ADMINISTRATION OF THE RULES

     This is how the matter now stands. In the majority of cases which come before the courts, the McNaughton Rules are a dead letter; in a minority of cases they are applied in their full rigour. Notorious cases, in which much public feeling was aroused, and in which they were strictly applied, are the cases of Heath, Haigh, and Straffen. The person who decides whether the Rules shall be applied strictly, loosely, or not at all is the trial judge. If he applies the Rules strictly in his summing up to the jury, and in consequence a lunatic is found to be responsible, the lunatic and his legal representatives have no redress, other than through the administrative action of the Home Secretary. No appeal to a higher court will help, as the Court of Appeal is bound by the law and its own previous decisions to support the strict application of the Rules made by the trial judge.
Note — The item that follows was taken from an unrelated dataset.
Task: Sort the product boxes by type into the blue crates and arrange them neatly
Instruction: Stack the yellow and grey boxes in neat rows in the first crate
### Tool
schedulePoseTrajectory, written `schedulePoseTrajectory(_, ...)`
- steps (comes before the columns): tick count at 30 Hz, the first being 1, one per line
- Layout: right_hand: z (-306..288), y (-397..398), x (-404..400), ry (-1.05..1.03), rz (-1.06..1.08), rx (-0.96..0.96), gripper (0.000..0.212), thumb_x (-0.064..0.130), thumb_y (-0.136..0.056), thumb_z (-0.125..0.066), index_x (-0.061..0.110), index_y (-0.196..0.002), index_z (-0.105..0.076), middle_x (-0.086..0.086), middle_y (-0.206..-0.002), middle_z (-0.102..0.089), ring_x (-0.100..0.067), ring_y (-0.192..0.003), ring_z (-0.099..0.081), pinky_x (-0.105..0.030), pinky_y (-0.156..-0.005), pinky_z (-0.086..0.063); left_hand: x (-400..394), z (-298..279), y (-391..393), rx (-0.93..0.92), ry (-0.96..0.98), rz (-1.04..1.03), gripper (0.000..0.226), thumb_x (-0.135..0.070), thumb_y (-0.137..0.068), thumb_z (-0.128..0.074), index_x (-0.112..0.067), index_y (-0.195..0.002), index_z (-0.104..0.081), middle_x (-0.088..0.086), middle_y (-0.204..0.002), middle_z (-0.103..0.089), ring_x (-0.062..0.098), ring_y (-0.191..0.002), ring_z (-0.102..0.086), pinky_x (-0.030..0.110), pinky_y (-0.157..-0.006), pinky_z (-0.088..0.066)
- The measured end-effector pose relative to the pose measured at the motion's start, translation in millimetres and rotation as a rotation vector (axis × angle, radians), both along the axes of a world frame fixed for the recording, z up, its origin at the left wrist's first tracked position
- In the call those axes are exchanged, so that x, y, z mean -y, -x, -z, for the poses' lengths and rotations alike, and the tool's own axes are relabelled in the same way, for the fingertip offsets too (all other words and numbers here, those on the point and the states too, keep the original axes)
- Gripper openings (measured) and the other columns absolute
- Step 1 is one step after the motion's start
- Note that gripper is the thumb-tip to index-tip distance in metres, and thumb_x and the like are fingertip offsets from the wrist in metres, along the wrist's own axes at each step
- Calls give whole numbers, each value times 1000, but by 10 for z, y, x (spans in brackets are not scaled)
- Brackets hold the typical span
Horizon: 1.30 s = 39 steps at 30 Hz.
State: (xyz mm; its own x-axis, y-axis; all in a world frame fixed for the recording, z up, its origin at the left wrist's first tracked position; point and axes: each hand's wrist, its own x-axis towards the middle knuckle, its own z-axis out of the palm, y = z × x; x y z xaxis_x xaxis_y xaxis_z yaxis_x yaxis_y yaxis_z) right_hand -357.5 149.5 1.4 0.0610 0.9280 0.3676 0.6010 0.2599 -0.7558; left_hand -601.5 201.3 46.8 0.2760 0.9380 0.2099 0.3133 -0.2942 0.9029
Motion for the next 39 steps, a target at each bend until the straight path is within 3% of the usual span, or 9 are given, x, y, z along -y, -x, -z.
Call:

If, however, the judge does not apply the Rules, or only applies them loosely, then if the defence of insanity succeeds there will be no appeal, no review of his summing‑up, and if it fails the accused will have no reason to complain of the lenience with which the Rules were applied. This is, of course, a very satisfactory position for judges, as it amounts to a sort of "heads‑ I‑win‑tails‑you‑lose." In borderline cases it permits them to make reasonably sure that only those persons "get off" (as the lawyer calls it) who they think should get off. But for others, who have less confidence than the judges in the reliability of their opinions about who is and who is not insane, the position is less satisfactory.

     Apart from the criticisms which can be made of the Rules themselves, grave complaint may be made of the method of their administration.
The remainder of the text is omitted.